E.g. Aim: I want to be an Architect as soon as possible

Goal 1: Research companies and courses available (2 weeks)

My friend is a published author and I am writing a chapter on "Following Your Dream."
If you ever want any more advise, let me know. I want to help people follow their dream.


Fantasmic Premium Member
I also have to add, it is very common for our minds to say "I will wait until I have $2000 in my bank before i..." <--or whatever
I guarantee you, when you meet your minds tick box "$2000 in the bank", it will make something else up... "No, wait until the new year as it isn't good leaving your job at this time."
I was there..it was hell!


Well-Known Member
I'm in the same spot...

I work in corporate finance, been in the field for about 5 years. I graduated college in 2007 and jumped right in the workplace. At first I worked for a large firm, at the bottom in what is called a "custodial" bank. Basically this functions as a holdings and accounting resource for asset managers. A lot of people start here and work their way up into new firms, but its a sandtrap. Mostly because you're working at a low wage and always looking forward to changing from the custody side of the business to the buy side, asset management. I got there.. 2 years ago and then I painfully realized reality...

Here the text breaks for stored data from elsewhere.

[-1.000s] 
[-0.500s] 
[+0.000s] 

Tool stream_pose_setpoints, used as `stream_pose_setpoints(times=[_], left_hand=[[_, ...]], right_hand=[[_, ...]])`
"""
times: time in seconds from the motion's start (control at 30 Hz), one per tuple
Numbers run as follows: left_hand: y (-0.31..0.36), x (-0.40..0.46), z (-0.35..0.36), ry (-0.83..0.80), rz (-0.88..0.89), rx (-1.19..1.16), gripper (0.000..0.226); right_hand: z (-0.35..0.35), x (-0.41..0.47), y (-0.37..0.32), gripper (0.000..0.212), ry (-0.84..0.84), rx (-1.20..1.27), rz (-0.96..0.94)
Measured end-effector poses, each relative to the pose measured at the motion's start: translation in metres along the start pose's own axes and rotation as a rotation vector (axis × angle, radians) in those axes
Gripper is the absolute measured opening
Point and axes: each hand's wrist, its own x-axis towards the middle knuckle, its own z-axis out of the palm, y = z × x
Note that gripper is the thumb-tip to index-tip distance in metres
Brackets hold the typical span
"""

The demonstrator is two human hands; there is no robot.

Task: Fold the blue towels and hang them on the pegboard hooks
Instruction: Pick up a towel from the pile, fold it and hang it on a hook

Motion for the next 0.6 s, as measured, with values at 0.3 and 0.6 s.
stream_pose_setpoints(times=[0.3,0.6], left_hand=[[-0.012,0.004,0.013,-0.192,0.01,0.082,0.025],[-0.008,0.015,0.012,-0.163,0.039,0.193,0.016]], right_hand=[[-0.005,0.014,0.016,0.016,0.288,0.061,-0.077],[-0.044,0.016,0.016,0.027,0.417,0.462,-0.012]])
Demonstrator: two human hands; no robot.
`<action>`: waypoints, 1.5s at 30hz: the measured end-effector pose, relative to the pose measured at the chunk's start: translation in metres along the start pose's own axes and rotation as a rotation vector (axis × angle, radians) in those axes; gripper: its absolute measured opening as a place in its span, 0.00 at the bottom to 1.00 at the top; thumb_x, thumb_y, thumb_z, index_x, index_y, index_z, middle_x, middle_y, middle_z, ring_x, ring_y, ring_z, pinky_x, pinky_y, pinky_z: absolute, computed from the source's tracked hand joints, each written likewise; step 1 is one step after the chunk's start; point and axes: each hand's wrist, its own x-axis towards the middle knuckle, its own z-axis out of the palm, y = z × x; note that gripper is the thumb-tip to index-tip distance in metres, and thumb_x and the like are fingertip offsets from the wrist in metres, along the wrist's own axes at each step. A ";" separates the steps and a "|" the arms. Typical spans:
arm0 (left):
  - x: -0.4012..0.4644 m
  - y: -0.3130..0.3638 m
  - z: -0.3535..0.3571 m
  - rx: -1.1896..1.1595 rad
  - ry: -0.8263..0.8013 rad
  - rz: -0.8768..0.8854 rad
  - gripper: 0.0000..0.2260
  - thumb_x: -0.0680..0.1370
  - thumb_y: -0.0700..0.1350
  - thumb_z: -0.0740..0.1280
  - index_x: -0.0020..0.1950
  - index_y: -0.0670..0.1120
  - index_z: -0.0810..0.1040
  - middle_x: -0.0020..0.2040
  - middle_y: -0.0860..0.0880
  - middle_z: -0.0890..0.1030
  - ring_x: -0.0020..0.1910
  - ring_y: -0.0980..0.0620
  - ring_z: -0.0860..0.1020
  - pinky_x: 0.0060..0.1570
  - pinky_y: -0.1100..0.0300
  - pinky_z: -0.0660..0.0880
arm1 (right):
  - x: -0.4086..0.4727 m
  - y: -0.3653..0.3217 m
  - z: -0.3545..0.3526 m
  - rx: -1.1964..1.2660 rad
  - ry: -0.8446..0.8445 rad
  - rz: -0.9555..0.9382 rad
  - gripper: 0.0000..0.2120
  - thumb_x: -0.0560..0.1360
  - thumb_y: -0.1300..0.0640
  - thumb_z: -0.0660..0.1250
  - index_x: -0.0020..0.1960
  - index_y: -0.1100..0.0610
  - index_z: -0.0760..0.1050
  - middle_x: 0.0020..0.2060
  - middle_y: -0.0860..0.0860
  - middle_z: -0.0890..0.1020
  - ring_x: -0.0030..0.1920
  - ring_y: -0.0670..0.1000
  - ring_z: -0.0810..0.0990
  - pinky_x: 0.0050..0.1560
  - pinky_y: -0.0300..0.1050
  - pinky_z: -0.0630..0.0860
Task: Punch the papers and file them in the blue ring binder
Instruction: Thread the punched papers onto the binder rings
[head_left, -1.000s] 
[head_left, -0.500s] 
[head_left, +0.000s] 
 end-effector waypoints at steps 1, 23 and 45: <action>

in order succeed in this business, you need the following:
1.) a higher degree, no one above me holds less than an MBA / MSF
2.) CFA Chartership ... four years of business school in one exam, sub 20% passing rate. HARD
3.) TIME... I get emails from people all hours of the night

I simply can't see myself bringing work home, checking emails on my phone, etc etc etc

When I go home, I am home... with my family.

I'd love to leave the field and start fresh but I'm a coward, no idea what the heck I actually want to do. I shoot weddings and portraits on the weekends and the cash is great, but its feast or famine. There isnt enough work to sustain life.


Well-Known Member
This is an incredible topic! I am working 20+ years as a civilian in the law enforcement sector. Can I say boring!! I do not have a college degree and never really had any urge to go back to get a college education.
I got married 5 years ago, no we don't have childrern, but we are a family and have the mortgage, bills....etc...etc... I have been taking Yoga for years and always wanted to be a Yoga Instructor. To do this I would have to live in an Ashram for 4 weeks, far from home and have limited contact with my husband and the rest of my family. I never gave it a second thought because I thought my family would think I was losing my marbles and I was just plain old scared! Well, one night at dinner I said to DH, I really want to be a Yoga Instructor, what do you think? He said go for it! WHAT??? I thought he was on drugs but, I jumped on his YES! My boss allowed me to take 4 weeks vacation to live my dream. I had all my ducks in order, reservations made, text books in hand and suddenly I am stricken with fear! How do I leave my family for four weeks, how do I put my life on a shelf and go live in an Ashram. There is a house to keep, dinners to make, bills to pay. DH said it best...I love and support any decision you make, as long as that decision makes YOU happy. If your glass is full, then you have enough in that glass to share with me. If your glass is empty you have nothing to offer me or yourself. (HMM...who is the yoga teacher now? lol) His words were loving yet very powerful. In my 39th year I became a Yoga Teacher, the BEST job in the world!! I still work in law enforcement as Yoga can't pay the bills, but, I am doing what I LOVE.

It can happen! Maybe not as quickly as you would like but, you can do it. I takes work and takes some sacrafice but, in the long hall a happier you makes a happier family!

I the words of Walt...
If you can dream it , you can do it!